Yet rebuilding trust is not impossible. It begins with redefining leadership—moving from administrators who manage files to genuine leaders who manage missions. We need individuals who walk the wards at night, listen to young doctors, empower nursing staff, enforce discipline, serve with an empathetic team spirit team and ensure transparency. Strategic planning must shift from firefighting to forward-looking. Tools like SWOT analysis, Lean Six Sigma, Gemba walks (late night surprise checks) and value-stream mapping can help align processes with patient needs and elevate performance to global standards. Visionary leadership is the cornerstone of a modern, patient-centric healthcare system. Directors and Principals must go beyond clinical excellence and embrace strategic and operational planning that strengthens structure, streamlines process, and thereby delivers the outcomes our society deserves. Institutions rise when leaders possess clarity of purpose, data-driven decision-making, ethical governance, and the courage to reform outdated systems. Many past administrators were outstanding clinicians, but their leadership impact remained limited to their specialties. Healthcare today demands leaders who can design systems, build motivated teams, enforce standards, and leave behind a legacy that elevates institutions to the next level. With true vision and governance, the failures we see today will not be repeated tomorrow.
The upcoming search for the next generation of Principals, Directors, and CEOs in our healthcare institutions is a defining opportunity. These roles must not be ceremonial. They demand strategic clarity, operational intelligence, financial stewardship, and an ethical commitment to staff and patients. The right leader can transform culture, instill accountability, and inspire excellence.

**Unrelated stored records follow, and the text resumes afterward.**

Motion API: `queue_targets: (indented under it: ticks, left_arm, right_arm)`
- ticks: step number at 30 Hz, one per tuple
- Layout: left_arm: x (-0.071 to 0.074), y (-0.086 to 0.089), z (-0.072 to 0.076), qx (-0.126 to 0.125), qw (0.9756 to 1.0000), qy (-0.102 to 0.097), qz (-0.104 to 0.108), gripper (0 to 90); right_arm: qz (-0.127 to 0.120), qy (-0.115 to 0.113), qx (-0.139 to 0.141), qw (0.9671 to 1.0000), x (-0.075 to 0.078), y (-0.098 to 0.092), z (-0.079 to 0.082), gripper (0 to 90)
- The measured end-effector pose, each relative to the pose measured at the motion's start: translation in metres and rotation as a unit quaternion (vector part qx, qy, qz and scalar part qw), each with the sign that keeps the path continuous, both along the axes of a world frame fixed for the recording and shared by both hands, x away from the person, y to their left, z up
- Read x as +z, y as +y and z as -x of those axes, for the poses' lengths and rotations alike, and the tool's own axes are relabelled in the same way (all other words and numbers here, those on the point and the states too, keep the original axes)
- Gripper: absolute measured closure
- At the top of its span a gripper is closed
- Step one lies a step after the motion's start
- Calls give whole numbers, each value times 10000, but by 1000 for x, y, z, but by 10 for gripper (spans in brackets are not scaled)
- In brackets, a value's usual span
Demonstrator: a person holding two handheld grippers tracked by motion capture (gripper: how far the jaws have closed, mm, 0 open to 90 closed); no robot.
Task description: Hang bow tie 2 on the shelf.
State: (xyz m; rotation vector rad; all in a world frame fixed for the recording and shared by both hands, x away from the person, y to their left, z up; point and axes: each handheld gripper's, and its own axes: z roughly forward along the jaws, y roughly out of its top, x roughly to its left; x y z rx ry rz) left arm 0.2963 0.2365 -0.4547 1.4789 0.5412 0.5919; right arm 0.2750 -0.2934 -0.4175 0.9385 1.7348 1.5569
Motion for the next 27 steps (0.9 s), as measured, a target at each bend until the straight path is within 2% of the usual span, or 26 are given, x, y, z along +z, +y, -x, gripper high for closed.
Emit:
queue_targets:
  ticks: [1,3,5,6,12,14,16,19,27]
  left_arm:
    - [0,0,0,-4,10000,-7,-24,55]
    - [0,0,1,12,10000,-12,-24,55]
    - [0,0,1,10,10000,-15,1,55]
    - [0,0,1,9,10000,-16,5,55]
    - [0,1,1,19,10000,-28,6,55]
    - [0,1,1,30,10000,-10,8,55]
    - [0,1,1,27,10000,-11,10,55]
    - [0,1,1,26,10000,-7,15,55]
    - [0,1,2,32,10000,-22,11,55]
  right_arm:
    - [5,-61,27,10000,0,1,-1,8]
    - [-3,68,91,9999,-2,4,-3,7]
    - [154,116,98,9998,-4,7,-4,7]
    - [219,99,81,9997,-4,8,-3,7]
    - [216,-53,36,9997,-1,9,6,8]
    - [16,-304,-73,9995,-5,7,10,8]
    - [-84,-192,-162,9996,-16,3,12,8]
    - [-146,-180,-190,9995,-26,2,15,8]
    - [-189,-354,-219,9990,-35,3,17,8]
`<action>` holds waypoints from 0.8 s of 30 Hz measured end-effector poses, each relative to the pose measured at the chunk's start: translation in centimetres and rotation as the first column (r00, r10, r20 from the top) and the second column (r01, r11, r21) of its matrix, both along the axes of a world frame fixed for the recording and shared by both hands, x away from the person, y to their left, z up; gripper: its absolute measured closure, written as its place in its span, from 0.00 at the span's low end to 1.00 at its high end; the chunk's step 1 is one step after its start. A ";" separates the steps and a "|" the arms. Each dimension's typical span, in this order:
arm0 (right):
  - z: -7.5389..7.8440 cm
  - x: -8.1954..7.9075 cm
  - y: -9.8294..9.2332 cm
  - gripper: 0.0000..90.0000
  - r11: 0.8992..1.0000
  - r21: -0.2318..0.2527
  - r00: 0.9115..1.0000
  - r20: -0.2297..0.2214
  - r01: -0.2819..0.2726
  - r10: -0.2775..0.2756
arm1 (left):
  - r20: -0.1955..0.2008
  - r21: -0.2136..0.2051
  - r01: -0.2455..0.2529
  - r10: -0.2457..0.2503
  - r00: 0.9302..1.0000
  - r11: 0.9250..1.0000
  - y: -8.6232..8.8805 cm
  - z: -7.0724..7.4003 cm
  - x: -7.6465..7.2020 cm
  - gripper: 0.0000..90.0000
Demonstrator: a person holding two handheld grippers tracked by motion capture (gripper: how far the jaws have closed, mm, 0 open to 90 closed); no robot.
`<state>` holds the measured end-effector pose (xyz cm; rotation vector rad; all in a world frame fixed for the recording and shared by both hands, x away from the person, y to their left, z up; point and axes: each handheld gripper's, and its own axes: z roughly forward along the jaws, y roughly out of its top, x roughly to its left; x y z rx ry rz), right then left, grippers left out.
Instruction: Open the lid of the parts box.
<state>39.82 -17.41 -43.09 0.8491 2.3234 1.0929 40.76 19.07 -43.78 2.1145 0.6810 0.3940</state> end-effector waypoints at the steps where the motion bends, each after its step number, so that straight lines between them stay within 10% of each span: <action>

The name Shifa Khana may no longer be used, but its spirit need not die. Modern medicine cannot replicate Hakim’s intimacy, but it can uphold his compassion. What Kashmir needs today is not just state-of-the-art hospitals but state-of-the-heart leadership. Because the ultimate diagnosis we must make is of a system in distress—and the ultimate cure we must offer is restored faith.
EDITOR’s NOTE: Part 2-Healthcare Leadership at SKIMS: Who Led, How, and What We Learned- to be concluded
(STRAIGHT TALK COMMUNICATIONS. The author is a clinical auditor healthcare policy analyst and with expertise in healthcare quality advocates for patient rights and compassionate care writes from the rare vantage of both healer and patient. Contact: drfiazfazili@gmail.com).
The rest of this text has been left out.